E nell’arte? Nella letteratura? Quale valore avrà, arrivare ad essere il proprio opposto? Oscar Wilde era convinto che qualcosa di artistico è vero soltanto se sia vero il suo contrario, il che riporta alla terza via, quella del vero-non-vero; e, aggiungo io, anche alla quarta, quella del falso-non-falso. Ma se nell’arte il vero non conta, forse è perché il vero non esiste neanche al di fuori. L’arte, che prescinde dai fatti, ma che dall’esistenza spazio-temporale nasce e che in quella vive, non deve giustificarsi rispetto alle categorie del vero e del falso; ma questo non significa che non le rifletta, quelle categorie, che non le “comprenda” (in entrambi i sensi, stavolta), ovvero che non le voglia modificare indicando nuovi orizzonti, nuovi cieli, e nuove terre.

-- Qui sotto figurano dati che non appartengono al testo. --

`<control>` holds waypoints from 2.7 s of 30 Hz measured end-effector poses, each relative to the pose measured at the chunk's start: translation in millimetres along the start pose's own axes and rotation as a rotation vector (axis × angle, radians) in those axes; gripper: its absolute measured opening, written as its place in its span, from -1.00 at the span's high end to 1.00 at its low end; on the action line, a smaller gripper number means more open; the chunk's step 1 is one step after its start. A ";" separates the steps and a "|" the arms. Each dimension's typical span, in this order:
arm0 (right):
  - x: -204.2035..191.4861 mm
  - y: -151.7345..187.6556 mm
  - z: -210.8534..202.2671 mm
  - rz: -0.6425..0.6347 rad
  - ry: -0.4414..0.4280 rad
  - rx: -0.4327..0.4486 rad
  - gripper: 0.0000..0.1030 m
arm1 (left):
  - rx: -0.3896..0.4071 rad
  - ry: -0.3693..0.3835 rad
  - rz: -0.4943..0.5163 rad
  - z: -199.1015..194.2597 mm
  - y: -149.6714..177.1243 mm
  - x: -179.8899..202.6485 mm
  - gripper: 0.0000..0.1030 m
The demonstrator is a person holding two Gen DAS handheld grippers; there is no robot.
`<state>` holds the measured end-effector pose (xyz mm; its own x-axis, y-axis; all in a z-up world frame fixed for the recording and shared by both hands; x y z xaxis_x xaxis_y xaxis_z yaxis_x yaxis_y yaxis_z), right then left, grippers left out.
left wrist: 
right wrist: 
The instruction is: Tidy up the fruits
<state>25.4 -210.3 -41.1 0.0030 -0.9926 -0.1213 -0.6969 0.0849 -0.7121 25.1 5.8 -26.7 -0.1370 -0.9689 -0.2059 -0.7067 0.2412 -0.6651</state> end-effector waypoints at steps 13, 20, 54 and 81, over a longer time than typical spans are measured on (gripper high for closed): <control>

Nel Coriolano di Shakespeare, Volumnia, la compagna del patrizio romano che dà il nome al dramma, ci parla a un certo punto di “misteri che il cielo non vuole la terra comprenda”. Heaven è l’alto, che sovrasta il basso ma includendolo nell’unicità del tutto: lo comprende in entrambi i sensi. Ne comprende i misteri, le ombre, le idee, i segreti. E l’arte, che è terrestre e umana perché impastata dell’argilla che tutti e tutto crea, è alto ma è contemporaneamente anche basso. È in alto, nella sua parte ineffabile, ossia nelle ragioni e rivelazioni; ma è anche in basso, perché quelle ragioni e rivelazioni innesta nel tessuto del nostro vivere. E allora, il mestiere – mystery è usato in Shakespeare anche per significare questo – dell’artista, del plasmatore, del creatore e ricreatore di mondi, è un filo rosso che unisce alto e basso, heaven e earth, un filo rosso intessuto da un cuore (heart) pulsante che permette di condividere il cielo e il mondo. Un cuore ardente, che brucia nel focolare (hearth) della terra (earth). La spiegazione dell’agire di un artista – to act vuol dire sia “compiere azioni” che recitare – rimane invischiata quindi nell’incommensurabilità umbratile della luce infinita e impenetrabile che unisce cielo e terra. Parliamo di un buio ermeneutico, quasi una coltre indissipabile di veli depositati su altri veli, di banchi di nebbia e nubi che nascondono il sole proteggendoci. Proteggendoci ovunque.